- [Your objective]
Using the records that follow, work out the number of lines with the word "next" in them; reply with that number only.

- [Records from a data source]

+-------+

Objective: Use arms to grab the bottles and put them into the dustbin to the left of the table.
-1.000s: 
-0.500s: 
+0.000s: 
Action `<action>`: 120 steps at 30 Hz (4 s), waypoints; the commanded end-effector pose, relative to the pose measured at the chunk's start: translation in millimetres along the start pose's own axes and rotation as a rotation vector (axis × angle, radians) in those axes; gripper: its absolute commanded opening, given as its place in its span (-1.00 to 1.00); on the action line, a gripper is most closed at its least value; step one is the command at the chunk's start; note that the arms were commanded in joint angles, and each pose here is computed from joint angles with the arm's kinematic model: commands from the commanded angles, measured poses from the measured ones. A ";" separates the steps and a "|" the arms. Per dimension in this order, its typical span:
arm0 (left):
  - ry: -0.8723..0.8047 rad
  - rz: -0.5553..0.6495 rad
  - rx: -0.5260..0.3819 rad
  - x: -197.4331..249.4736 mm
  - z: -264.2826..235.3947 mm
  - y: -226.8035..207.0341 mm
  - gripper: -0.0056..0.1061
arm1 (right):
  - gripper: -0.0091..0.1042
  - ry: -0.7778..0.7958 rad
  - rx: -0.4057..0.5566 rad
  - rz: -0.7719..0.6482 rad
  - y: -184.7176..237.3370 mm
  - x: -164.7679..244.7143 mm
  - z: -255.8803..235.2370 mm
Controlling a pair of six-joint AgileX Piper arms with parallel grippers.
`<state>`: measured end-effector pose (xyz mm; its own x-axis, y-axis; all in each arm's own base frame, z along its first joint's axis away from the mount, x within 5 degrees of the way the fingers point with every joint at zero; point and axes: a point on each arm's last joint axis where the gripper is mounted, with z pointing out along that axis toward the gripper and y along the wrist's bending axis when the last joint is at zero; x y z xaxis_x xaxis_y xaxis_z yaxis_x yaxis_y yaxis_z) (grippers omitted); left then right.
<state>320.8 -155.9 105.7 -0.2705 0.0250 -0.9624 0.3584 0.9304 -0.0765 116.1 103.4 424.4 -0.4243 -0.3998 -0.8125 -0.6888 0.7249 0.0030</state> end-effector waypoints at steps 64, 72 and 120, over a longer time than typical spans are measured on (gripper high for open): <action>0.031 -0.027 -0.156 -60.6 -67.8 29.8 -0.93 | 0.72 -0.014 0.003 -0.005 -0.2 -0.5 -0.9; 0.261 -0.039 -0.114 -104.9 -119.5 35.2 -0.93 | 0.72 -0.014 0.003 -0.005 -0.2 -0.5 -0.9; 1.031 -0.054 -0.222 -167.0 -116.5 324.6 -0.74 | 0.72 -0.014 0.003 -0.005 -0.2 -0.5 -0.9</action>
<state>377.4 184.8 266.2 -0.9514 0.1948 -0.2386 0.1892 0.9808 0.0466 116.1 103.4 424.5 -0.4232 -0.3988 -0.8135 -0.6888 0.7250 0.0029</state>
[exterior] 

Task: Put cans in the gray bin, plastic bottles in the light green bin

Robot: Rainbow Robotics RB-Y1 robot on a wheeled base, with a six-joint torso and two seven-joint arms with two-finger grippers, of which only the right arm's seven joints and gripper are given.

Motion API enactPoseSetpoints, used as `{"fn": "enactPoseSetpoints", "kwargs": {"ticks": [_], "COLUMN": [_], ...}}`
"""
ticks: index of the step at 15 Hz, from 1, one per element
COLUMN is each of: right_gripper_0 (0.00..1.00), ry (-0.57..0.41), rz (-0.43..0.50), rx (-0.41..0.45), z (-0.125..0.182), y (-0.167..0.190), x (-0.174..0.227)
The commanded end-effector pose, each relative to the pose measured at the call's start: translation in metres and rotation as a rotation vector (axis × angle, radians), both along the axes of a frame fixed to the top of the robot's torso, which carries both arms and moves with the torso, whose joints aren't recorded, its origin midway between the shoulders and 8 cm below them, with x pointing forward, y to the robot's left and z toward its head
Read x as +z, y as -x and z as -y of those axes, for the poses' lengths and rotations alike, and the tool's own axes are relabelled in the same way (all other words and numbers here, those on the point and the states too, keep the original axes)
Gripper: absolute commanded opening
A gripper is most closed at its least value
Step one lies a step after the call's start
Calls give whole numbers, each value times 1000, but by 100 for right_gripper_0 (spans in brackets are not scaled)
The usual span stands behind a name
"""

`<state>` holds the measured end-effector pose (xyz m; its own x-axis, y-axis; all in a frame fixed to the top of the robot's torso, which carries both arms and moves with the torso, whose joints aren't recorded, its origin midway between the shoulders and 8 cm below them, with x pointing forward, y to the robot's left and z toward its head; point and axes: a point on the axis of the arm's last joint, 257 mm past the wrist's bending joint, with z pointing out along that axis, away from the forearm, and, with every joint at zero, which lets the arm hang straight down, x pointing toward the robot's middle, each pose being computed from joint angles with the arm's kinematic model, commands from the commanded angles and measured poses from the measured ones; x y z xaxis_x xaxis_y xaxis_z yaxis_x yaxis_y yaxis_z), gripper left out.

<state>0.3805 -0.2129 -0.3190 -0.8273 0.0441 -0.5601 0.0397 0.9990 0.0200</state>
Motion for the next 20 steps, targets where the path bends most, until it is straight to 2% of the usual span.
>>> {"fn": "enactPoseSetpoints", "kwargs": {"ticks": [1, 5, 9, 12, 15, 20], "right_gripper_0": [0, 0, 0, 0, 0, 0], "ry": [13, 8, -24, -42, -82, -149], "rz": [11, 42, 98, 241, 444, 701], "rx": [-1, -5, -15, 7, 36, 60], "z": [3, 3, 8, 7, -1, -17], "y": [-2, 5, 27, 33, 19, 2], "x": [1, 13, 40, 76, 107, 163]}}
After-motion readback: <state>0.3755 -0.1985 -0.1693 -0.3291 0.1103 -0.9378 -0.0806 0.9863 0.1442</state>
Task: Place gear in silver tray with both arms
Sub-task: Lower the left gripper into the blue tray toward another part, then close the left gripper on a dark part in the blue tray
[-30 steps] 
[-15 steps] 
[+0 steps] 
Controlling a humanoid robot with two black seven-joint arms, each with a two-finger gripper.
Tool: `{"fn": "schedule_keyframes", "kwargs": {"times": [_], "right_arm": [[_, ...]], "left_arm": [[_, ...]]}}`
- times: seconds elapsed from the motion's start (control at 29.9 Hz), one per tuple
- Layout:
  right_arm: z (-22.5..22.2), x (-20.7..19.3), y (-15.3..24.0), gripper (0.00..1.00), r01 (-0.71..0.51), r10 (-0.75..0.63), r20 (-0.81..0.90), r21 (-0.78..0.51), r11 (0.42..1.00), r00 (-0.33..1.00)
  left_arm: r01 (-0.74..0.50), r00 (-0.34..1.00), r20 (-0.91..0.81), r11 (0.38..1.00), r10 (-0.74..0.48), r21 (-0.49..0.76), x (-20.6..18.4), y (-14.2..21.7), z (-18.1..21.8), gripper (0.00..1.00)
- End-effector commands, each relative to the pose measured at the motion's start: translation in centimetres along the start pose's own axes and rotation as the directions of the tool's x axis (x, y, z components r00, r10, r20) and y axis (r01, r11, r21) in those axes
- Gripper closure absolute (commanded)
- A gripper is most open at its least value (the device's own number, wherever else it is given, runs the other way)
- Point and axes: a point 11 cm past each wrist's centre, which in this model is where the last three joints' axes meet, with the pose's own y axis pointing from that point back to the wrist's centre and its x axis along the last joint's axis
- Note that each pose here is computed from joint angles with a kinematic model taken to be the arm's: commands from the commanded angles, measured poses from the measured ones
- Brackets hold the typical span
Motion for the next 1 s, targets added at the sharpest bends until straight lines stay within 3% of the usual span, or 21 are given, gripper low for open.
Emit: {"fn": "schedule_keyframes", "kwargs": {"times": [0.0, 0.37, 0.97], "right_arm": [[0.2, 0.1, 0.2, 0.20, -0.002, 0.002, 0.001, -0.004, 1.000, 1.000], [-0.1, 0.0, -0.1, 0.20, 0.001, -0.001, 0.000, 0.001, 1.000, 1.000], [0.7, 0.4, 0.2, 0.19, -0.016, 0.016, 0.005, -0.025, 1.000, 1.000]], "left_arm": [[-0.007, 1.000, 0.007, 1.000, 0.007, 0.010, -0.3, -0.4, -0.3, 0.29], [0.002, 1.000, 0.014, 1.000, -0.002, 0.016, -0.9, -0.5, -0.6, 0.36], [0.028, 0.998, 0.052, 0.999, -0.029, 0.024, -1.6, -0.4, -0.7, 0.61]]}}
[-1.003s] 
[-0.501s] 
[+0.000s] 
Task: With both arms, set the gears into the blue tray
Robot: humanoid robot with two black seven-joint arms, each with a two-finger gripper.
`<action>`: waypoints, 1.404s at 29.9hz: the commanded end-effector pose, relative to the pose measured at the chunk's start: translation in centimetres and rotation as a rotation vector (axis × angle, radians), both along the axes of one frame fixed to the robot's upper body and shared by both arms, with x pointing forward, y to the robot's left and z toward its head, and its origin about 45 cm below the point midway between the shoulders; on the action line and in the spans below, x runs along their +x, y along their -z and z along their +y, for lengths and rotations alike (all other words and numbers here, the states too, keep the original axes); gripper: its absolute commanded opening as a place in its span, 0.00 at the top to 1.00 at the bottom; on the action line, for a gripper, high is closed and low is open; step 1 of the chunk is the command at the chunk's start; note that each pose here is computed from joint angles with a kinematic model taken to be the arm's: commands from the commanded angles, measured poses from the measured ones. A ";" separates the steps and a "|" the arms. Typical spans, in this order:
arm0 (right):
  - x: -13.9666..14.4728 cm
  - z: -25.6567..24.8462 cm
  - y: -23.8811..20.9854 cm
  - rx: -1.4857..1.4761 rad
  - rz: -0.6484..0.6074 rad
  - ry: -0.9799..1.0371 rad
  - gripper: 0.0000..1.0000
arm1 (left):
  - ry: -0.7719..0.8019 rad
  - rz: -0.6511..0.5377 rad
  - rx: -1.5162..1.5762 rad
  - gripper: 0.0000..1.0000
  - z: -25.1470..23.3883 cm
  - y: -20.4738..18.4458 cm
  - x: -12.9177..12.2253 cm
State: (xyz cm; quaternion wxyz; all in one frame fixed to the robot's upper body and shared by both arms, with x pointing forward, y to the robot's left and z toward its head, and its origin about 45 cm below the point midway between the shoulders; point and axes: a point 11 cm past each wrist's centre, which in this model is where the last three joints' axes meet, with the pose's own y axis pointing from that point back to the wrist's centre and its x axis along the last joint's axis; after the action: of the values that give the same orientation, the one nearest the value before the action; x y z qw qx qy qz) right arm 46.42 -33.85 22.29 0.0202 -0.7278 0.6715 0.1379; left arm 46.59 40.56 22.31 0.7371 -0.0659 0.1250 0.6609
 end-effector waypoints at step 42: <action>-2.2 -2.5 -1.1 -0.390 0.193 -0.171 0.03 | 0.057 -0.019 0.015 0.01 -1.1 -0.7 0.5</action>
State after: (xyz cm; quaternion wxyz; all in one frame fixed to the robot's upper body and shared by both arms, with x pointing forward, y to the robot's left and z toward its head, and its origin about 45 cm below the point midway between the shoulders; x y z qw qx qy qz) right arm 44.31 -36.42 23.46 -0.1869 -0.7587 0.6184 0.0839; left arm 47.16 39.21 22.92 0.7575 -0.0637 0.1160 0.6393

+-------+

- [Written solution]
2